Was Bertie Ahern really reviewing Irish aid projects in South Africa recently or was he just escaping the Irish winter? Is he serious about increasing aid to the world's poor, or was it all a holiday?
South Africa isn't even a priority country for Irish aid (Lesotho, which he also visited, is). It's likely that more public money was spent on the visit than on the small-scale projects he opened. And surely the time for grand gestures was over the millennium, when the British and American governments, as a jubilee gesture, wrote off millions of pounds of foreign debt and the Irish Government . . . lit a candle to show its compassion?
The record of Mr Ahern's coalition Government on aid spending is abysmal. Exactly three years ago, when in opposition, he first committed Fianna Fail to meeting the universally accepted United Nations target for aid spending. That target involves the rich countries spending a modest 0.7p out of every pound of national wealth on aid.
Today, in the middle of the biggest and most sustained boom we have ever seen, Ireland isn't even halfway towards that target. For the third year in a row, that bit of our wealth we donate to the world's poor has been frozen. The Government's own interim targets are in tatters and will never be reached.
It's the same old story, only shockingly, obscenely worse in the current boom environment. In no other area of policy are our leaders so addicted to making promises, and then so negligent in fulfilling them.
Year on year, commitments are made and then broken. Noble sentiments and statesmanlike pronouncements about Ireland's commitment to making the world a better place haven't brought us any nearer to the UN target. Politicians repeatedly call for a cross-party consensus on aid spending, but the only consensus that joins them is the making of promises they will never keep. There are no votes in helping the poor, especially when they're overseas.
We used to blame it on our poverty. When we got rich, we blamed it on our wealth. When we got richer still, we blamed it on the laws of mathematics. The excuses are endless, but the result is the same. In October 1998 the Minister of State with responsibility for overseas aid, Ms Liz O'Donnell, threatened to resign over the level of the aid budget. The following month, the Minister for Finance, Mr McCreevy, all but froze the budget anyway, yet Ms O'Donnell did not resign.
Instead, she was fobbed off with promises of a "multi-annual" increase. This has since materialised as spending of £178 million last year, an estimated £184 million this year and £207 million next year. Increases of this order mean Ireland has no chance of incremental growth towards the UN target.
However, Ms O'Donnell said this "radical new departure" would end the danger of "slippage" and make "the annual wrangle over what will be spent on overseas aid a thing of the past".
However, there never has been a wrangle - at least between the political parties - over aid spending. As far back as October 1996, Mr John Bruton called for an all-party commitment to increasing aid spending by set amounts. The Labour leader, Mr Quinn, made a similar call last week.

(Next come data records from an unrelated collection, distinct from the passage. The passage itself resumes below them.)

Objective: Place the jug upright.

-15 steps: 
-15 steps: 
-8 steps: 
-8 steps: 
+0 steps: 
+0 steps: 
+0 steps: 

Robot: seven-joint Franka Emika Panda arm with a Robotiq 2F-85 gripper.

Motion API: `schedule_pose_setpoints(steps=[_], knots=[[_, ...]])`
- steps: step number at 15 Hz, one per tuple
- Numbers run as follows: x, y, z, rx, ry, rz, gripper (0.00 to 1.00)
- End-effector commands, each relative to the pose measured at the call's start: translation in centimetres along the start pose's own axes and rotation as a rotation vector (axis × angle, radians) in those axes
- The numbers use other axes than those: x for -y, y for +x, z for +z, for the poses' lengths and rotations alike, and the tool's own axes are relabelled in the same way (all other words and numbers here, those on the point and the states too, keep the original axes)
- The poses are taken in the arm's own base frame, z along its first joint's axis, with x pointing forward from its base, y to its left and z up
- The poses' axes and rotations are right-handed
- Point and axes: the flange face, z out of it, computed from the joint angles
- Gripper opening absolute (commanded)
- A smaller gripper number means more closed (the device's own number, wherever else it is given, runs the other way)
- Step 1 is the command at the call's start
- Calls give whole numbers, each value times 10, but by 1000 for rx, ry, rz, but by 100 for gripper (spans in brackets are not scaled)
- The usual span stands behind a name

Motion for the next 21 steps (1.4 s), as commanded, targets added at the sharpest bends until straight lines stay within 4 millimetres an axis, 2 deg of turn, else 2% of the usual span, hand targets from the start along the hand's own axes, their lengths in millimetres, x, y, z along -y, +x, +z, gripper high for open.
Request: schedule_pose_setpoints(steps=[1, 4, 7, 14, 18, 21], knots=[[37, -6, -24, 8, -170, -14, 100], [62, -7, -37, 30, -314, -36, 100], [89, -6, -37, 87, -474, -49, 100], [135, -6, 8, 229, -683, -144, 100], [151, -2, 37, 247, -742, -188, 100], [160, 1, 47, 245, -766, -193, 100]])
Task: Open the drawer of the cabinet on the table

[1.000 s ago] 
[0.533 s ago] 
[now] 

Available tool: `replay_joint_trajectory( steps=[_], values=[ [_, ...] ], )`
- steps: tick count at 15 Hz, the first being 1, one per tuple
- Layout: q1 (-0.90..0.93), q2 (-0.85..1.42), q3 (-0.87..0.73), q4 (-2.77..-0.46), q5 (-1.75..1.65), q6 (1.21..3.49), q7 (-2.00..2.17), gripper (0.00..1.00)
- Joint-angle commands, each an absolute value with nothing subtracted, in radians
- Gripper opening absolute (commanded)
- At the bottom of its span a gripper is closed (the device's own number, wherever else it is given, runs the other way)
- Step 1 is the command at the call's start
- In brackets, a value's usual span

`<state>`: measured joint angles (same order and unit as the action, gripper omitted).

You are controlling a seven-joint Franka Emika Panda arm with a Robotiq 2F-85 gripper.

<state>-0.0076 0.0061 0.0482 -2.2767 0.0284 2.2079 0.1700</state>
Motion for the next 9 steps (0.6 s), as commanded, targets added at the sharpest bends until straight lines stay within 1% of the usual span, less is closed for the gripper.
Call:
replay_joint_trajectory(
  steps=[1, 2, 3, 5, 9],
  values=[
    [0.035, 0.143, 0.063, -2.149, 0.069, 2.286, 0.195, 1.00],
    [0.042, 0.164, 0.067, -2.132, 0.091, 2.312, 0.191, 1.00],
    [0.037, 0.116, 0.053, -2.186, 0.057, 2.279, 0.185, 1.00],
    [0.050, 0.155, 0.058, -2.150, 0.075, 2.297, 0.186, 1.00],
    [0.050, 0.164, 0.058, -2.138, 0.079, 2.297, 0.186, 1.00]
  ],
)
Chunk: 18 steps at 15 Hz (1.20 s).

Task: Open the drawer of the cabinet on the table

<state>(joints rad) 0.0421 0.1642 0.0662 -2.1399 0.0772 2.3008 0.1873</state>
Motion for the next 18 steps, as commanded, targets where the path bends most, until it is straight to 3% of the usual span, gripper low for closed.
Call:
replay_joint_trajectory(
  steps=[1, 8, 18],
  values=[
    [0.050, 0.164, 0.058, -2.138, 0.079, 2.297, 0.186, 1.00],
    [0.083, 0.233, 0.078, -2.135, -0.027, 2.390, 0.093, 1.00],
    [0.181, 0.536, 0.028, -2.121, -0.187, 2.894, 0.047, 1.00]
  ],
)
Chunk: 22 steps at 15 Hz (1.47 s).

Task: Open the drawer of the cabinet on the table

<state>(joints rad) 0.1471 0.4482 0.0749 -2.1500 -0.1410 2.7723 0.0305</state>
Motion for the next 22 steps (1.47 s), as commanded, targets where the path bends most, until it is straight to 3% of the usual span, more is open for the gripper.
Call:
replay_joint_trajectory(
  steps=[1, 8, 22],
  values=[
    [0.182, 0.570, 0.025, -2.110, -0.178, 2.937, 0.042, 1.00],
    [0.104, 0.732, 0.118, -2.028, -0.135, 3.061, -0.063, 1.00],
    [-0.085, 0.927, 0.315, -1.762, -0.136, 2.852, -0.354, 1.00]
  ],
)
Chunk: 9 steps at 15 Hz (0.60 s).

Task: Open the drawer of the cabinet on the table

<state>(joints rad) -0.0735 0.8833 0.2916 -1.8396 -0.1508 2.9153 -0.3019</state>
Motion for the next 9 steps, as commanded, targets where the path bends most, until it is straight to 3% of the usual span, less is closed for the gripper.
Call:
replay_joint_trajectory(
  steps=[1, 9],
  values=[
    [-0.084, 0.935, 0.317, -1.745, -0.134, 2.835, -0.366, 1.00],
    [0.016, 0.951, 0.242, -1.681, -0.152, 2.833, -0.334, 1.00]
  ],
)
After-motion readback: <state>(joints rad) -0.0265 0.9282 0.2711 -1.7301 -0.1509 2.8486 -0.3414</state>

When the budget came around last November, Ms O'Donnell didn't even bother threatening to resign. Instead, she blamed a "new method of calculating" gross national product for the fact that Ireland's aid spending would languish at 0.31 per cent of GNP instead of the 0.35 she had already proclaimed the previous June.
Meanwhile, under Mr McCreevy's influence, Irish aid has changed in character. More of the money goes to the bureaucrats in the UN or EU agencies, or to the World Bank or IMF in the form of debt relief. Proportionately less goes to aid agencies, missionaries, and the kind of projects people normally associate with overseas aid.
So aid spending is now at the same level - 0.31 per cent of GNP - as when Fianna Fail and the PDs formed a coalition in June 1997.
NOT that Labour or Fine Gael are much better. On average, aid spending has gone up quicker when these parties were in government, but even Ms Joan Burton, the ideologically committed Labour minister in charge of overseas aid during the last government, failed to keep her own targets for increasing the budget.
Perhaps it's a sign of the times that all this has provoked such little public reaction. The failure to meet aid targets didn't even merit a footnote during the kerfuffle over the last budget. Even the aid agencies, seemingly spent of passion and energy, have reacted with little more than a whimper.
There are reasons for not increasing aid. There are also reasons for arguing that Irish aid is expanding fast enough already.
However, the politicians have not advanced these arguments. They'd rather make the kind of grand statements that sound good in foreign embassies than grapple with important foreign policy issues.